- **MATERIAL TO PROCESS**:
BEGIN

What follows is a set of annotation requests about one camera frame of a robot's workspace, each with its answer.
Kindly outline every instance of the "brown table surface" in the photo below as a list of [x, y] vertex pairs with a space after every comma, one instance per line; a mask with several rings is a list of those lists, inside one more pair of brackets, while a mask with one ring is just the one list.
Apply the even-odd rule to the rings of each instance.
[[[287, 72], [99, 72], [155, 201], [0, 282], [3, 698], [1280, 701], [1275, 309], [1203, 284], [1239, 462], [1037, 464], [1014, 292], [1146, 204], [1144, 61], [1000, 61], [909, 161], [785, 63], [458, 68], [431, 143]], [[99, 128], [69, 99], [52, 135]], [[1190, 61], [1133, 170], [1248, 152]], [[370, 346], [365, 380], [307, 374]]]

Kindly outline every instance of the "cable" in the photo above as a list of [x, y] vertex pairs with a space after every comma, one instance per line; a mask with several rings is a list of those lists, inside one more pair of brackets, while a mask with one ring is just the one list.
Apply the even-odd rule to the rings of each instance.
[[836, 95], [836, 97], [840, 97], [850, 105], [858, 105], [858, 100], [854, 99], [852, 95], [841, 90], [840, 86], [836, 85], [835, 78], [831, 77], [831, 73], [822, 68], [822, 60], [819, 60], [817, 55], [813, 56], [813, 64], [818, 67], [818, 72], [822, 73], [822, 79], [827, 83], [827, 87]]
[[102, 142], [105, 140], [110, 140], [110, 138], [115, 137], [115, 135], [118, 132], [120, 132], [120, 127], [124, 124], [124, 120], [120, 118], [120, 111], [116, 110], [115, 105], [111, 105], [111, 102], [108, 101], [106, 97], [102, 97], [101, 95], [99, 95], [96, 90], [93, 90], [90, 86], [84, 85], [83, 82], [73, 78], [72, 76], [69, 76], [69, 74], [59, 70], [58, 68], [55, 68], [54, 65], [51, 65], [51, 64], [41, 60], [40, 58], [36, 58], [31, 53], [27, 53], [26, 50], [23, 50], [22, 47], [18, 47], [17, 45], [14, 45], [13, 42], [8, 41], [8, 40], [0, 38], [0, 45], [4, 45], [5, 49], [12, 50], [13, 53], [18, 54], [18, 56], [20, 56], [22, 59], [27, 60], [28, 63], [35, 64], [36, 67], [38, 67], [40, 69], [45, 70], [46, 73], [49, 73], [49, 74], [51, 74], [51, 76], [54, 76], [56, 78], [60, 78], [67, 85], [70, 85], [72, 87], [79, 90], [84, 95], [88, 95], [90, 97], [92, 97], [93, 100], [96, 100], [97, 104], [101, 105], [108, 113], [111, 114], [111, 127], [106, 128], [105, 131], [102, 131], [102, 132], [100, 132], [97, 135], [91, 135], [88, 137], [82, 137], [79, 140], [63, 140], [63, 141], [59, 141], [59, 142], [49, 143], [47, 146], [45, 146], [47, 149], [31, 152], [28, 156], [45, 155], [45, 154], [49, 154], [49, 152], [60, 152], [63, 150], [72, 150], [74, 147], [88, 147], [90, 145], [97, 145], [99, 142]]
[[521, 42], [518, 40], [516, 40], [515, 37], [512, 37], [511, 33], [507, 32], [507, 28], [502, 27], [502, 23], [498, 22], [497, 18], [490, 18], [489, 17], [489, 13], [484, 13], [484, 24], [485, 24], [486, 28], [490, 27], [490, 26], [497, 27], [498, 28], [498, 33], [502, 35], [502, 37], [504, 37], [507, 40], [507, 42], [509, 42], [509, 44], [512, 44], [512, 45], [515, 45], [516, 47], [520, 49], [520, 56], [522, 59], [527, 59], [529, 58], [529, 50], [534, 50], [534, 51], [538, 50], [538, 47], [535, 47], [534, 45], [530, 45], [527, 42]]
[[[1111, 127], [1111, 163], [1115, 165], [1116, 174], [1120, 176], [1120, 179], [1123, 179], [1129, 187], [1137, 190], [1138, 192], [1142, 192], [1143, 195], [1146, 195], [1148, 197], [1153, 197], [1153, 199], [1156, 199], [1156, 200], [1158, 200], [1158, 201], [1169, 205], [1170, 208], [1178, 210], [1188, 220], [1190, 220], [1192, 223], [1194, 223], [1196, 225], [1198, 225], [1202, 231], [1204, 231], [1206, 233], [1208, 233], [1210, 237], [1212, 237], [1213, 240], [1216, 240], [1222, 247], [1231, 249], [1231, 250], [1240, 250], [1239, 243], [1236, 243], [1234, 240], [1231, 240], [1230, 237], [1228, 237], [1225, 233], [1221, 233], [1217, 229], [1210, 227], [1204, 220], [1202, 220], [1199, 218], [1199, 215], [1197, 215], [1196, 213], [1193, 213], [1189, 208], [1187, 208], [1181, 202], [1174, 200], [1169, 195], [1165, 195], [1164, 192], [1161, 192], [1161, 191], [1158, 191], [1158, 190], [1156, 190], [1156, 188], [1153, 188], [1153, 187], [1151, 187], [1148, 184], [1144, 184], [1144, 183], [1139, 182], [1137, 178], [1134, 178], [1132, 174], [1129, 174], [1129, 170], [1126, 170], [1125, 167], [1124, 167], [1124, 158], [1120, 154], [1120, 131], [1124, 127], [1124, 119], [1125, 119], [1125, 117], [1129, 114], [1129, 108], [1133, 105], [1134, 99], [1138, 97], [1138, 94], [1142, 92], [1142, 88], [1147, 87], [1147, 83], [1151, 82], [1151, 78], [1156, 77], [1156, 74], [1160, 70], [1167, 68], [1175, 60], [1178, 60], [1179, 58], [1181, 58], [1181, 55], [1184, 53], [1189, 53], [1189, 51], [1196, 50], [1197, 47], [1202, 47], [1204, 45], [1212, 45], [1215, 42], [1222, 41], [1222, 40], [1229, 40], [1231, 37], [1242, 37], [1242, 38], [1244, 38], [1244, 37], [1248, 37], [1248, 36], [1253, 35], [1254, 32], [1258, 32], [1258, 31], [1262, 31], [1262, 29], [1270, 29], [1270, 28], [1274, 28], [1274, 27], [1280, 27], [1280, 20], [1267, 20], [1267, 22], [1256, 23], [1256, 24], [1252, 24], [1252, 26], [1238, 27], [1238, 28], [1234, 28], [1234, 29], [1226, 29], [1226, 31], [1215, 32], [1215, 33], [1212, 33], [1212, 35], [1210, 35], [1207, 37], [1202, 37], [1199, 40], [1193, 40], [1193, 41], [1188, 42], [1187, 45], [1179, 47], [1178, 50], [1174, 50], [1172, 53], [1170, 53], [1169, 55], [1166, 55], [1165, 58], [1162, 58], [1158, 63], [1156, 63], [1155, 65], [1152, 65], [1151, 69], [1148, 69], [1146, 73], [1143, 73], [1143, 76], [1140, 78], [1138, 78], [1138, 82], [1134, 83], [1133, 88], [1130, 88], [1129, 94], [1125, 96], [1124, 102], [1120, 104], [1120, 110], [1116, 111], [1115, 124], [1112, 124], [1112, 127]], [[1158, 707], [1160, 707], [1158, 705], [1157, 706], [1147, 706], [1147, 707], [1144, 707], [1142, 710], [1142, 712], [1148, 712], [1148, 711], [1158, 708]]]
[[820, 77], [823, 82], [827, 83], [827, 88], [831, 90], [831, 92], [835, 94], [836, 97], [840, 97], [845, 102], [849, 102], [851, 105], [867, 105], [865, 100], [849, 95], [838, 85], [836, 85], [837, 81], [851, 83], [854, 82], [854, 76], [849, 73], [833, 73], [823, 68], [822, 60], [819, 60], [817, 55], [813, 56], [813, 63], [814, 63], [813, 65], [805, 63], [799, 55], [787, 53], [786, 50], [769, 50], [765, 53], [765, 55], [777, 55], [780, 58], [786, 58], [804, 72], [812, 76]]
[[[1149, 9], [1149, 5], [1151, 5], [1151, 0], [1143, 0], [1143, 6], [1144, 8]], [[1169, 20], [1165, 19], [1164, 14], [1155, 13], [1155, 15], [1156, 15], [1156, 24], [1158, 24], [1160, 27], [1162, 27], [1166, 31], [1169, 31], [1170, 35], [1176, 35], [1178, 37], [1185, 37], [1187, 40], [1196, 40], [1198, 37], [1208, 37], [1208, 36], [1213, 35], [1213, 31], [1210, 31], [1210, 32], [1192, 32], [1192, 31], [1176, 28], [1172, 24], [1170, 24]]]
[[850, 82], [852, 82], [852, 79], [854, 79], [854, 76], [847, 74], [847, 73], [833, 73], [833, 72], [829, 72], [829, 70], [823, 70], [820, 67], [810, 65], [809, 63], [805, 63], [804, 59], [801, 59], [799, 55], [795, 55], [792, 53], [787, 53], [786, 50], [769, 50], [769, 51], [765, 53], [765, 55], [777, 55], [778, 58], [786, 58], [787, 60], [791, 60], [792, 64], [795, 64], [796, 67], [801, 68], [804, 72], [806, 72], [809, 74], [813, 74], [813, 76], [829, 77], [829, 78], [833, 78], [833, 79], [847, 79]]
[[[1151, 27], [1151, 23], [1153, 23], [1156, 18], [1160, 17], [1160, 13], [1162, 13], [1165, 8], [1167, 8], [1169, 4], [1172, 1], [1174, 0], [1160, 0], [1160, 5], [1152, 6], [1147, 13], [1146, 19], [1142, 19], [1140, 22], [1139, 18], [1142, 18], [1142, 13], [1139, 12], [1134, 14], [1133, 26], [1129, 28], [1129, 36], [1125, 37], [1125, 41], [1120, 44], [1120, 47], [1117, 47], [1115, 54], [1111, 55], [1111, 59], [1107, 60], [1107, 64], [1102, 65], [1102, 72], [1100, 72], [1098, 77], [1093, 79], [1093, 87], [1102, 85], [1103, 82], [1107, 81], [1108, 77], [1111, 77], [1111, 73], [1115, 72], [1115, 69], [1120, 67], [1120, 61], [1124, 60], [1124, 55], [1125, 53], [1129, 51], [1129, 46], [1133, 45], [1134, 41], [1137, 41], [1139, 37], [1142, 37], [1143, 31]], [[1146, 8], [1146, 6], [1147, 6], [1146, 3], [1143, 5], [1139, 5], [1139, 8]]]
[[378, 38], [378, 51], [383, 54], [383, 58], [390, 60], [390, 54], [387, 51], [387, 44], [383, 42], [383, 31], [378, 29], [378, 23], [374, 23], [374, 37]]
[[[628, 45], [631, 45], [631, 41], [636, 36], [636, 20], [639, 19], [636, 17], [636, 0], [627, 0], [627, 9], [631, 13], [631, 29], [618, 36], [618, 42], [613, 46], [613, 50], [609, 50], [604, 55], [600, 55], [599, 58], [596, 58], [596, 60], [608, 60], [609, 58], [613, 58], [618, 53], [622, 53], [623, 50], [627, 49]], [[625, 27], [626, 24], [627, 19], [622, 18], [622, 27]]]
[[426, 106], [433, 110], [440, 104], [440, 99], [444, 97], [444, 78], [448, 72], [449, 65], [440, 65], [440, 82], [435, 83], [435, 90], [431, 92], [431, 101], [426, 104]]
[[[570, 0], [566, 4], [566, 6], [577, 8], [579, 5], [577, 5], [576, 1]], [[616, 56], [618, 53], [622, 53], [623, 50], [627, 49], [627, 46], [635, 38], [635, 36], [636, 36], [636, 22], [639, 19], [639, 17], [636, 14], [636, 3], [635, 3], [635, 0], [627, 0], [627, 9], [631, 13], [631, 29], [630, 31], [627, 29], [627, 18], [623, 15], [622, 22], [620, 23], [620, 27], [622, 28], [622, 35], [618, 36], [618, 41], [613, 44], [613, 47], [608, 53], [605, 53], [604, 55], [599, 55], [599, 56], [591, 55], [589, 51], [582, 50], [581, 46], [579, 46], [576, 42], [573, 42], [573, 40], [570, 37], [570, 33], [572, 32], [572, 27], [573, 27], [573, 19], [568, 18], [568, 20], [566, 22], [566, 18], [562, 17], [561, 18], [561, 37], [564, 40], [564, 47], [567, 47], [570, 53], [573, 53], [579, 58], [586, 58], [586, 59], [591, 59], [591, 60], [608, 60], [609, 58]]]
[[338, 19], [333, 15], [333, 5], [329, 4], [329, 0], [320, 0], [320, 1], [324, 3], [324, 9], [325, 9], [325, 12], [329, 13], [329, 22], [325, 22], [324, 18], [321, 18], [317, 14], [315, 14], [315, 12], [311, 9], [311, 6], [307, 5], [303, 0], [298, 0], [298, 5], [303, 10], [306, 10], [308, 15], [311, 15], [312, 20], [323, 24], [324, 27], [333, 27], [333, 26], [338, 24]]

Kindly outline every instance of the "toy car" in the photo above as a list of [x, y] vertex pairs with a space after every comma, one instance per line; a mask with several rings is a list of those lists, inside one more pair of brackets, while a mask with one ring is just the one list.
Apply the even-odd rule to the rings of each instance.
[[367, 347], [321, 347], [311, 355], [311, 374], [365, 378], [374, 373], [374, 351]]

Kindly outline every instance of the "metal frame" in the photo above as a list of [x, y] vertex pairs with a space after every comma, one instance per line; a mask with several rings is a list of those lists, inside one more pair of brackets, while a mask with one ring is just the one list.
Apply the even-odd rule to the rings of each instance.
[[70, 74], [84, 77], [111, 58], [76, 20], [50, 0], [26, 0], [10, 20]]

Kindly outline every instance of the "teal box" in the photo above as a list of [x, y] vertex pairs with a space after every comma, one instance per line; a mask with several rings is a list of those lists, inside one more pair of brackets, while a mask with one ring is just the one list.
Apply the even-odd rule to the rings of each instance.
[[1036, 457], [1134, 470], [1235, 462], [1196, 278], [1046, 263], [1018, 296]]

END

- **AIM OF THE EXERCISE**:
If a line of the listing contains "frame", count it; state the final number and nothing more.

- **TASK RESPONSE**:
2